* [YOUR INSTRUCTIONS]: Exactly retype the lines of the material from its first line to the line with "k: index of", including both.

DATA TO PROCESS Start Marker

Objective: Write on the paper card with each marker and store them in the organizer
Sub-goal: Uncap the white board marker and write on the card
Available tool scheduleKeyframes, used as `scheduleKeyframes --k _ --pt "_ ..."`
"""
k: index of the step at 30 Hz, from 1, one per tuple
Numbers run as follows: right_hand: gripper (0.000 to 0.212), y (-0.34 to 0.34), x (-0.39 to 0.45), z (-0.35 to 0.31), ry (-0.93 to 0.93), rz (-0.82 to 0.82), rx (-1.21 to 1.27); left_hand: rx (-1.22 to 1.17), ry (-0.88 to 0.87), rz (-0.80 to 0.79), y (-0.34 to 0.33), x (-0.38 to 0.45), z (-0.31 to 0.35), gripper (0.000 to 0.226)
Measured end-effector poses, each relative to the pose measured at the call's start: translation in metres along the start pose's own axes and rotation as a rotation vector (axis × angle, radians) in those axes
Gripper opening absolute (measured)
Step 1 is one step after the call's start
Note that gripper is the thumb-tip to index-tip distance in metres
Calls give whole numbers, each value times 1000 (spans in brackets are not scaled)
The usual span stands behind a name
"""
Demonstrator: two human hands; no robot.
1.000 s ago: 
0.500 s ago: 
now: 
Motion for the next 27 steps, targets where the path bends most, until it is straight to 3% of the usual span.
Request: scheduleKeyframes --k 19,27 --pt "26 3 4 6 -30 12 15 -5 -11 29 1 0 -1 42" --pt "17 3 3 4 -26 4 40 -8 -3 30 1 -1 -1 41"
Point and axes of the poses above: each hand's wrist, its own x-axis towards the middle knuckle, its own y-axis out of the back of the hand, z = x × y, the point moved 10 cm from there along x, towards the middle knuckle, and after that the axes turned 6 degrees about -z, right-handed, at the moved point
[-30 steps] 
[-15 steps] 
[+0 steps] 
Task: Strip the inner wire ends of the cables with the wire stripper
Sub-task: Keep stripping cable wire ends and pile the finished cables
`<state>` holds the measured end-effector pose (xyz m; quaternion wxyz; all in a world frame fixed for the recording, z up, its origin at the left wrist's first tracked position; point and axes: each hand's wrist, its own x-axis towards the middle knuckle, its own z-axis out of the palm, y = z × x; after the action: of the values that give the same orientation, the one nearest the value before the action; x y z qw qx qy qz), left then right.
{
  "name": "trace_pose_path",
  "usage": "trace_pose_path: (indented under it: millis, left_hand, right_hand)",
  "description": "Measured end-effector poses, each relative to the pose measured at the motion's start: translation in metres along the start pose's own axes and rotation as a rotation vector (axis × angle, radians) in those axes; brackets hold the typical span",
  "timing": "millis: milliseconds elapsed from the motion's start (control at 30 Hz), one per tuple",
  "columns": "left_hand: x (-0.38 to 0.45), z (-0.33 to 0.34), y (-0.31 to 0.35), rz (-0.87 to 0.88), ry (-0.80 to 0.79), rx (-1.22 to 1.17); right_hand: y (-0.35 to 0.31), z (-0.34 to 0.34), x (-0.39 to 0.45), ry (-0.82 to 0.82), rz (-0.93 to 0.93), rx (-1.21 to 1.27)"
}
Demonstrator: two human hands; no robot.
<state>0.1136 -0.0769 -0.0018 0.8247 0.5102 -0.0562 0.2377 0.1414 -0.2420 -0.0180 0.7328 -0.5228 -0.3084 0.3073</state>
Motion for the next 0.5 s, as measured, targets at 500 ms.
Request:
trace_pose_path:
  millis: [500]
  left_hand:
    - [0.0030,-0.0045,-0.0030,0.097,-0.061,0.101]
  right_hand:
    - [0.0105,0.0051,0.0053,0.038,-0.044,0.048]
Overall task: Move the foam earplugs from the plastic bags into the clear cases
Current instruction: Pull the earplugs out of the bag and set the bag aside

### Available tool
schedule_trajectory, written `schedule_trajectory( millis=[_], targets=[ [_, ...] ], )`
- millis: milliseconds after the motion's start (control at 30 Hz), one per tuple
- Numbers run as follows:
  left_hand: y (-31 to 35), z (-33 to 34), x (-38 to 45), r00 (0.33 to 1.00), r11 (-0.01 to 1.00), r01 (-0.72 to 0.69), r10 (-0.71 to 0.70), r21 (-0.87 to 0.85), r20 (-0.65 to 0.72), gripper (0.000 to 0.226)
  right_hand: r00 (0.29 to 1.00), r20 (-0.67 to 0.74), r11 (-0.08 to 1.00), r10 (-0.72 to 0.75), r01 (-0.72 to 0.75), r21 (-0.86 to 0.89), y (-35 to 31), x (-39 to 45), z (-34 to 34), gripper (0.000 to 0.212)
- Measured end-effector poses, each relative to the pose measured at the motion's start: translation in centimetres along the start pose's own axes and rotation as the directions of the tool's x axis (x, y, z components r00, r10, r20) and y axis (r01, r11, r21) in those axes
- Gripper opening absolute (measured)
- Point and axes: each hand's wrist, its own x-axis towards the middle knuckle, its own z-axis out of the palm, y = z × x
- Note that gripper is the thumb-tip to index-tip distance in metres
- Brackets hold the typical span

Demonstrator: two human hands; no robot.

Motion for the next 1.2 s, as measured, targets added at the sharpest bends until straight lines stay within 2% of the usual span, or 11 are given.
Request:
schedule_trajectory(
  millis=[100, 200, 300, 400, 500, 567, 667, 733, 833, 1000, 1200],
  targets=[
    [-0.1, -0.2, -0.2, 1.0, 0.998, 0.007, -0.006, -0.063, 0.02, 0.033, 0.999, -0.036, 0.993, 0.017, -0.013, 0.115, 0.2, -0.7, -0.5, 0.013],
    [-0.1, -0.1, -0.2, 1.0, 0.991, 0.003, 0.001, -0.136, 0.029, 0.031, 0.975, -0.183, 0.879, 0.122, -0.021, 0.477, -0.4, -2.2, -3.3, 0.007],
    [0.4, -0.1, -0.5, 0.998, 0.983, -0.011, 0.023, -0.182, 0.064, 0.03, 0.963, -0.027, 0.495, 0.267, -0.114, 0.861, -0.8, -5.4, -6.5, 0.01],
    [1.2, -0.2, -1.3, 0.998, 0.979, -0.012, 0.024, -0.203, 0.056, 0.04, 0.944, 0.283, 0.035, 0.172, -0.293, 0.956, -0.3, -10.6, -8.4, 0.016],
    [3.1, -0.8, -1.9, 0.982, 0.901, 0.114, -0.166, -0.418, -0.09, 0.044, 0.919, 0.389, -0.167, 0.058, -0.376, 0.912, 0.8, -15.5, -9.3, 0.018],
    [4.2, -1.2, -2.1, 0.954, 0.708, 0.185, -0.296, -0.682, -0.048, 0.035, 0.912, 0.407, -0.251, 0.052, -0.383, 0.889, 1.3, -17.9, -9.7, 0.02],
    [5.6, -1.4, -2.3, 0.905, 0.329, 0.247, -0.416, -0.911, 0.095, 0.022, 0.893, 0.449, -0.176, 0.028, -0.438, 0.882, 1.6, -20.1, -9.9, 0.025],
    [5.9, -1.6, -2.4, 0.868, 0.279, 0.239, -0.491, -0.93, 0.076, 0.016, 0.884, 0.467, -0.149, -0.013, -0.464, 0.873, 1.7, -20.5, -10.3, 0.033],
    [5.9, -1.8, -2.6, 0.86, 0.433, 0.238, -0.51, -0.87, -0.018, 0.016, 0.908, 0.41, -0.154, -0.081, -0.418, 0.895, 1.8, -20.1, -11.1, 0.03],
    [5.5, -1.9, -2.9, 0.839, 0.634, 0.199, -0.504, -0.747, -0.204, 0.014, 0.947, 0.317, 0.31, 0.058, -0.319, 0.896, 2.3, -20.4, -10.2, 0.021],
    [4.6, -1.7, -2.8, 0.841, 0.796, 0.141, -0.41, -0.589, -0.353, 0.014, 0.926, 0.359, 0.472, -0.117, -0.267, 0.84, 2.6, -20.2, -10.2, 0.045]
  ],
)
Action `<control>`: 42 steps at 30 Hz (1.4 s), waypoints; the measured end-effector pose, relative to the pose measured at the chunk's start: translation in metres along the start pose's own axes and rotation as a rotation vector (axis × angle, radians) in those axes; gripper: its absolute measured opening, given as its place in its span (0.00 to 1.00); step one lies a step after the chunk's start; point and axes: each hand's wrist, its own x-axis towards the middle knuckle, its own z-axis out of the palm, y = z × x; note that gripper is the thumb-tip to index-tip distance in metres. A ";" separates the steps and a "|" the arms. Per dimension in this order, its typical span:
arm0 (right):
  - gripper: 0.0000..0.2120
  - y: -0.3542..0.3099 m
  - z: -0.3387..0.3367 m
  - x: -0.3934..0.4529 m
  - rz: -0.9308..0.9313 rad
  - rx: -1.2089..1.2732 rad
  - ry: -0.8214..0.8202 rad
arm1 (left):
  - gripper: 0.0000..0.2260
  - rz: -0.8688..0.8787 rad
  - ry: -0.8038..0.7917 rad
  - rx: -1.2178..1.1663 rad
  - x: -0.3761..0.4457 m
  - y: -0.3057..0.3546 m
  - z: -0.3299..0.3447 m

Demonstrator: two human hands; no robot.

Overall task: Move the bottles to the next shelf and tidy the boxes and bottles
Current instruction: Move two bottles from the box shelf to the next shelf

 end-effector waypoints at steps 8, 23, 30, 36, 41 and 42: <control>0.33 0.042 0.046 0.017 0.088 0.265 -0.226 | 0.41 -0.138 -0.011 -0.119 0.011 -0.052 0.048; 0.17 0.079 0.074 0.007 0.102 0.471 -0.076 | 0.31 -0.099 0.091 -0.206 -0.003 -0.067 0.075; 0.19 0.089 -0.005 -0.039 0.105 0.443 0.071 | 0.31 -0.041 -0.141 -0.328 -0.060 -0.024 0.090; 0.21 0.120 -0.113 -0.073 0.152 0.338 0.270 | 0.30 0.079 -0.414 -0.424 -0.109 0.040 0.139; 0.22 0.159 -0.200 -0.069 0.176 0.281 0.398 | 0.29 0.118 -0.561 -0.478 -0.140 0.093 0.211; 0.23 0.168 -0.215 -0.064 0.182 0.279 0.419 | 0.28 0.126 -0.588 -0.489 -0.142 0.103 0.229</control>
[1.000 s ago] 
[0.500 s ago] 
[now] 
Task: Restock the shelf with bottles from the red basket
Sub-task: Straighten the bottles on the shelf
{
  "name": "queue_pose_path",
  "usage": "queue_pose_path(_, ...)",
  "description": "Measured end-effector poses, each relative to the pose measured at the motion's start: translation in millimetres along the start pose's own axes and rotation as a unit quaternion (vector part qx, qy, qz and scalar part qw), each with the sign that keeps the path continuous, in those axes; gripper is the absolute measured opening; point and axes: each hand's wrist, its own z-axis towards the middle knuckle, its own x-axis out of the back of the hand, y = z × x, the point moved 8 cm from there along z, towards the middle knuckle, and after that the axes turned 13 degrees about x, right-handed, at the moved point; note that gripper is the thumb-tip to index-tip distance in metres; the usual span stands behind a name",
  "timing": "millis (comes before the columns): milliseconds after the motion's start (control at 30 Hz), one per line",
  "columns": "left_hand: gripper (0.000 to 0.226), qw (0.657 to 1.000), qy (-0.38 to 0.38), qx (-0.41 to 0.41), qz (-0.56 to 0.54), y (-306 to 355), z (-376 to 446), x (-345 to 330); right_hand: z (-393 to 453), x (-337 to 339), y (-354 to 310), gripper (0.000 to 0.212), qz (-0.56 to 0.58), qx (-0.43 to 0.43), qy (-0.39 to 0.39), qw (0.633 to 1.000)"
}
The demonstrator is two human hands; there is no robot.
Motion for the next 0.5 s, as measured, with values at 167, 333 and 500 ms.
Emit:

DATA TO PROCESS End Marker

* [EXPECTED OUTPUT]:
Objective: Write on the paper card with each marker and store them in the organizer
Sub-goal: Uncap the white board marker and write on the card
Available tool scheduleKeyframes, used as `scheduleKeyframes --k _ --pt "_ ..."`
"""
k: index of the step at 30 Hz, from 1, one per tuple

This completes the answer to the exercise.